» ACTIVITY
In the entries below, find the string "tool" and return each line holding it.

BEGIN

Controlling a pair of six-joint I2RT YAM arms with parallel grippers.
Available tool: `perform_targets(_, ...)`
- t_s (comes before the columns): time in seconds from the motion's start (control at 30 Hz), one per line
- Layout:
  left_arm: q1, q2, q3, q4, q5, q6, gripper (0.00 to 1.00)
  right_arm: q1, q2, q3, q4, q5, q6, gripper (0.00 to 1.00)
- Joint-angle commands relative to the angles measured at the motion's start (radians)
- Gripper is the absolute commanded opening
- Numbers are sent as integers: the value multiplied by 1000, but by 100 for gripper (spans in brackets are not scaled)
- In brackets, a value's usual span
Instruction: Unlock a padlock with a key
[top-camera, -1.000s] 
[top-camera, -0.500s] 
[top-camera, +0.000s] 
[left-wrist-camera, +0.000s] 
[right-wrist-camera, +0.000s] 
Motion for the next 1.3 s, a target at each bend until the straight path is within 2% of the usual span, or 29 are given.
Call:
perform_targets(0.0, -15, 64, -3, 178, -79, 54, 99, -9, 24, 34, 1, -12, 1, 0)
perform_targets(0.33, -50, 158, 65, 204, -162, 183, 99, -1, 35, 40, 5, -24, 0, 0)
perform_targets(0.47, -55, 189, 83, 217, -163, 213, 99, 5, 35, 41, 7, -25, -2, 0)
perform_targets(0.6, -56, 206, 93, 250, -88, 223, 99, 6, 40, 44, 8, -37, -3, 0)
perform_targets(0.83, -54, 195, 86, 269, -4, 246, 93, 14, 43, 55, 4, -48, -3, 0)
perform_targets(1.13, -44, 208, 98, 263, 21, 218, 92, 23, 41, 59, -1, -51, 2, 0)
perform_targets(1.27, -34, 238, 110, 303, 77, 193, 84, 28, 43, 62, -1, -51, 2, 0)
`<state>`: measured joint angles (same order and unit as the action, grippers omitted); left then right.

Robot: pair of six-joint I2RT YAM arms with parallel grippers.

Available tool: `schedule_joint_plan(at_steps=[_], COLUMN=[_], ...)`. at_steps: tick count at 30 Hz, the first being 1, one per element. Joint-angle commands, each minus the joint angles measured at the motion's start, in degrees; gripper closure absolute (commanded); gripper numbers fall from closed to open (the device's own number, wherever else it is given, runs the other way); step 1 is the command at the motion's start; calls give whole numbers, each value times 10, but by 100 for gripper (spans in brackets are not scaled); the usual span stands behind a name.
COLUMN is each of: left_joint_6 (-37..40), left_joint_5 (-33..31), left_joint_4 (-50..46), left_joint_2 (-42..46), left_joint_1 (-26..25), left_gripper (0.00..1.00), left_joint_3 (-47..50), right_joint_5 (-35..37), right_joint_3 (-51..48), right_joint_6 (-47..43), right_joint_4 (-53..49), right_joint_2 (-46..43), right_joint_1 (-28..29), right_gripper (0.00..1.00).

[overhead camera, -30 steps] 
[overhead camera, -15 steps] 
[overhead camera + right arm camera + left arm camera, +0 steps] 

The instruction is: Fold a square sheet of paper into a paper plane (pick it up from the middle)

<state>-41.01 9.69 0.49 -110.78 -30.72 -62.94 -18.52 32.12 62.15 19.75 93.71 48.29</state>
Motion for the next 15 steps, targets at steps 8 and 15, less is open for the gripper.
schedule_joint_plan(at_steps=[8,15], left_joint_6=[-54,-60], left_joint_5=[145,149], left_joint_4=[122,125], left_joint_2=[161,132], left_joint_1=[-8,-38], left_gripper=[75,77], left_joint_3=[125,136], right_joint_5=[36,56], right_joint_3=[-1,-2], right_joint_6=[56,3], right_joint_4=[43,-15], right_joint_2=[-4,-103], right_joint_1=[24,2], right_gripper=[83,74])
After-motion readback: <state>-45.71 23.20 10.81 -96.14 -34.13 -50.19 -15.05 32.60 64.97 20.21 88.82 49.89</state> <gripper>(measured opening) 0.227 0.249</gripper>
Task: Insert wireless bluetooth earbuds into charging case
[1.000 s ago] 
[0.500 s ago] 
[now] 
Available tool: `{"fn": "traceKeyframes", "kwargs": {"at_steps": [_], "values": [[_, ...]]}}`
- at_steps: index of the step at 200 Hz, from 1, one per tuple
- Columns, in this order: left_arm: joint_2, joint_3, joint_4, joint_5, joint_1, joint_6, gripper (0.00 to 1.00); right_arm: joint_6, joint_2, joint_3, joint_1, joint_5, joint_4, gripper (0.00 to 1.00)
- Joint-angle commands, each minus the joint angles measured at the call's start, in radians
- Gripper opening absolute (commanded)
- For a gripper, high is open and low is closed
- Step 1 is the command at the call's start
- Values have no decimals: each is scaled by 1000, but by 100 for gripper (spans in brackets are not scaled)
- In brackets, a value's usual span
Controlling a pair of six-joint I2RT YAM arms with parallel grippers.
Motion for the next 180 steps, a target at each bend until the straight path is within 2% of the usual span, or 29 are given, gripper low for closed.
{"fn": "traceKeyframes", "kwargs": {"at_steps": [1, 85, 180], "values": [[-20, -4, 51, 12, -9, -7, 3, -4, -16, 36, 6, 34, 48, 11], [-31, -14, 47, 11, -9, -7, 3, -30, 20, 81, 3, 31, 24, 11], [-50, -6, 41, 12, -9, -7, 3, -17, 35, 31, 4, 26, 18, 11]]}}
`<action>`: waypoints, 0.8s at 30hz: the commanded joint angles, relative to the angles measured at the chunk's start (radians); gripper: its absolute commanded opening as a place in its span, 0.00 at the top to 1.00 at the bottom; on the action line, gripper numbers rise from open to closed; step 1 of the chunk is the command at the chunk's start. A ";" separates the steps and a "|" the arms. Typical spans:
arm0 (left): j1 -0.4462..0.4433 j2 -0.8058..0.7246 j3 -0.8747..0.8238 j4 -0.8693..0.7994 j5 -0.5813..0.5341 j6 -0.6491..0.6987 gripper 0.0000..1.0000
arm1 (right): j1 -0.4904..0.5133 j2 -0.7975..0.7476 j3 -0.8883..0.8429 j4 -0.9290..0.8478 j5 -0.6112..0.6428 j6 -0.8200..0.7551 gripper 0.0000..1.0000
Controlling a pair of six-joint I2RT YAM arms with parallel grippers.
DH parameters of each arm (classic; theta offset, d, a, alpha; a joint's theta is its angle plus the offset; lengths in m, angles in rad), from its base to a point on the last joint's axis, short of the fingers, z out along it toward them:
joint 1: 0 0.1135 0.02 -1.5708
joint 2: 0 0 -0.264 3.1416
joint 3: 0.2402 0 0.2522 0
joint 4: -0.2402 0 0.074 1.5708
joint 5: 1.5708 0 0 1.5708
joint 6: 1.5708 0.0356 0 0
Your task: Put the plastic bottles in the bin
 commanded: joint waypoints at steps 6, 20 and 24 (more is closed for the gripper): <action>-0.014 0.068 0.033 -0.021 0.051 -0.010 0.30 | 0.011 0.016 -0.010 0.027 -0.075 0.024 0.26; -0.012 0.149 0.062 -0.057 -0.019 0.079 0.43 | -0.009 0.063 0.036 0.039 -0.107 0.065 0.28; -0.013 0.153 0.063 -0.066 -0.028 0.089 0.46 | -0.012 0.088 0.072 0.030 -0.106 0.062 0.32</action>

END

» YOUR SOLUTION
Available tool: `perform_targets(_, ...)`
Available tool: `schedule_joint_plan(at_steps=[_], COLUMN=[_], ...)`. at_steps: tick count at 30 Hz, the first being 1, one per element. Joint-angle commands, each minus the joint angles measured at the motion's start, in degrees; gripper closure absolute (commanded); gripper numbers fall from closed to open (the device's own number, wherever else it is given, runs the other way); step 1 is the command at the motion's start; calls give whole numbers, each value times 10, but by 100 for gripper (spans in brackets are not scaled); the usual span stands behind a name.
Available tool: `{"fn": "traceKeyframes", "kwargs": {"at_steps": [_], "values": [[_, ...]]}}`

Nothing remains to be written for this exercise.